We all want a long, happy life, but how does one get it? New research from the University of British Columbia (UBC) can’t tell us, but it will tell us which social factors were most associated with death between 2008 and 2014.
Smoking, alcohol abuse, and divorce were the three closest-linked factors to death during this time interval out of a list of 57 social and behavioral factors. The team used data collected from 13,611 U.S. adults between 1992 and 2008, tying it to which factors applied to those who died between 2008 and 2014.
A good life
“It shows that a lifespan approach is needed to really understand health and mortality,” said Eli Puterman, Assistant Professor at the University of British Columbia’s school of kinesiology and lead author of the study.
“For example, instead of just asking whether people are unemployed, we looked at their history of unemployment over 16 years. If they were unemployed at any time, was that a predictor of mortality? It’s more than just a one-time snapshot in people’s lives, where something might be missed because it did not occur.

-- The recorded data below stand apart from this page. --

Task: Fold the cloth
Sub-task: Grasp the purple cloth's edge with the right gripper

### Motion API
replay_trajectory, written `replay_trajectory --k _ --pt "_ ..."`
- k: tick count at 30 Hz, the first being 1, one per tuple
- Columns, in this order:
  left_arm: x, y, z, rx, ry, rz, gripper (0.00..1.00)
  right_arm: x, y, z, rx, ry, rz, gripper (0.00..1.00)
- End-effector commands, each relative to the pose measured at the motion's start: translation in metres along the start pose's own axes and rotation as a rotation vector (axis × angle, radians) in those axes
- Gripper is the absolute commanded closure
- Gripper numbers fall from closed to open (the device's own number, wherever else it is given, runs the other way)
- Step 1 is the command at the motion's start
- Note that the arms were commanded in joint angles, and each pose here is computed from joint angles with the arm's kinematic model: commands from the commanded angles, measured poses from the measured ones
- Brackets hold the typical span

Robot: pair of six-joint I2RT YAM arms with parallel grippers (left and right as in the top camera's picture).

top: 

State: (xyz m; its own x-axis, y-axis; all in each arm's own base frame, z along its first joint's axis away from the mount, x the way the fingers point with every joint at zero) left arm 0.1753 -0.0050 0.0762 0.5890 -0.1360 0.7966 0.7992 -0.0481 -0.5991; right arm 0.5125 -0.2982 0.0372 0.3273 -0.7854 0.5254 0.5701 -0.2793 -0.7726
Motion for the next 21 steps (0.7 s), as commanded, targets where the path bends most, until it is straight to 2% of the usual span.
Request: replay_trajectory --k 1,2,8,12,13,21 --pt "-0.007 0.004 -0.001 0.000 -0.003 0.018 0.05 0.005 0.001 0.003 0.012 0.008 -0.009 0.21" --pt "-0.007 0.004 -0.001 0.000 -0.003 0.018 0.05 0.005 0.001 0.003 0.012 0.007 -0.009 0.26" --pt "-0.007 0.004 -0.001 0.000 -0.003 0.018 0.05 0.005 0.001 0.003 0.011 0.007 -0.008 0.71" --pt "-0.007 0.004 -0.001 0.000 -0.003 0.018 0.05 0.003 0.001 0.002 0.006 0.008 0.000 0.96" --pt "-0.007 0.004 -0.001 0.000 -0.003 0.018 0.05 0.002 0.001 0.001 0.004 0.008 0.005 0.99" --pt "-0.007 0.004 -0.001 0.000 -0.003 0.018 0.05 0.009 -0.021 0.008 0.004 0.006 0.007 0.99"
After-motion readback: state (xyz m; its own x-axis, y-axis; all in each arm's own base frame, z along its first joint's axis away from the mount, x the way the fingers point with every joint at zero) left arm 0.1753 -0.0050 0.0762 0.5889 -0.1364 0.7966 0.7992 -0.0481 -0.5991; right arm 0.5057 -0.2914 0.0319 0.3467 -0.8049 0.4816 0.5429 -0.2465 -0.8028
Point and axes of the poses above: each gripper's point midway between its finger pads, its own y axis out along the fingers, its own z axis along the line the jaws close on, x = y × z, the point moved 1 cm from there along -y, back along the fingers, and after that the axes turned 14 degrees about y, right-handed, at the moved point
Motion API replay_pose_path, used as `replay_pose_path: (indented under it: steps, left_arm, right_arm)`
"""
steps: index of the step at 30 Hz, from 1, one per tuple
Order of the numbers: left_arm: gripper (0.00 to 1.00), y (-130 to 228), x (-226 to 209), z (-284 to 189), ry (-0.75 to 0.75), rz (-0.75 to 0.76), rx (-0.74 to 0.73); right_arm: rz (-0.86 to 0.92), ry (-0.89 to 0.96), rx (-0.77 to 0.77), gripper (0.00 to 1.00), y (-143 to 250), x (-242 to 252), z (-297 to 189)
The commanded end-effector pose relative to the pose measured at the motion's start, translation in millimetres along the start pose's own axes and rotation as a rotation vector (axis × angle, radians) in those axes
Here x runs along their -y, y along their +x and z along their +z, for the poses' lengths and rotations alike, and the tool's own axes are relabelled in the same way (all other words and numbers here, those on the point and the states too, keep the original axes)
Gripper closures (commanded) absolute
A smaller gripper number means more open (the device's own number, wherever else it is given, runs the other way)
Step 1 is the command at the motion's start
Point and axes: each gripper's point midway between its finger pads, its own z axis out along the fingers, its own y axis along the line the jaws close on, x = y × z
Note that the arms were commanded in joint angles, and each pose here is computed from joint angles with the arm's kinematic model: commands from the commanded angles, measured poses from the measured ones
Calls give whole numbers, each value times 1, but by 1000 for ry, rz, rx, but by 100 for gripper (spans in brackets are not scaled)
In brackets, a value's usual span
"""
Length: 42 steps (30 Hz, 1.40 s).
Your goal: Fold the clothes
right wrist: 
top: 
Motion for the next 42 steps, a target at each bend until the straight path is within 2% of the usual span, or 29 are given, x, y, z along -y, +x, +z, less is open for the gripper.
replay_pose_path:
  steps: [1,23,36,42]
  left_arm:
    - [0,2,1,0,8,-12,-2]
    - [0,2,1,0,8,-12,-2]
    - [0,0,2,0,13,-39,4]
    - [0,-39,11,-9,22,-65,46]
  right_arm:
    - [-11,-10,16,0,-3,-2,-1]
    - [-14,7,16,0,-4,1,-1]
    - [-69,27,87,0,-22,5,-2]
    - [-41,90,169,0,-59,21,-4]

Our approach provides a look at potential long-term impacts through a lifespan lens.”
The research was prompted by the observation that life expectancy in the U.S. stagnated, as compared to those in other industrialized countries, for the last three decades (only picking up recently). Medical and biological factors definitely have a huge impact, so they were omitted from this study in order to make room for social, psychological, economic, and behavioural factors.
Data was obtained from the U.S. Health and Retirement Study, a nationally-representative study with participants from 50 to 104 years old. While obviously still limited — the survey didn’t capture factors such as food insecurity or domestic abuse — its results can help us understand, in broad lines, which factors or coupling of factors seemed most closely aligned with death for the participants.
A total of 57 factors was analyzed. Out of this list, the 10 most closely associated with death, in order, were:
- Being a smoker
- A history of divorce
- Past or present alcohol abuse
- Going through financial difficulties recently
- A history of unemployment
- A history of smoking
- Feeling lower levels of life satisfaction
- Having never married
- Having relied on food stamps in the past or presently
- Negative affect
“If we’re going to put money and effort into interventions or policy changes, these areas could potentially provide the greatest return on that investment,” Puterman said.
While smoking has long been identified as a driver of preventable death, the weight of factors such as negative affect or unemployment is surprising. Given how important they were determined to be here, the team says that targeting them with interventions might be a good idea. However, it’s not yet clear what such interventions would look like, whether these factors can be targeted as such, and whether interventions here would actually lead to a reduction in the risk of death.
The paper “Predicting mortality from 57 economic, behavioral, social, and psychological factors” has been published in the journal Proceedings of the National Academy of Science.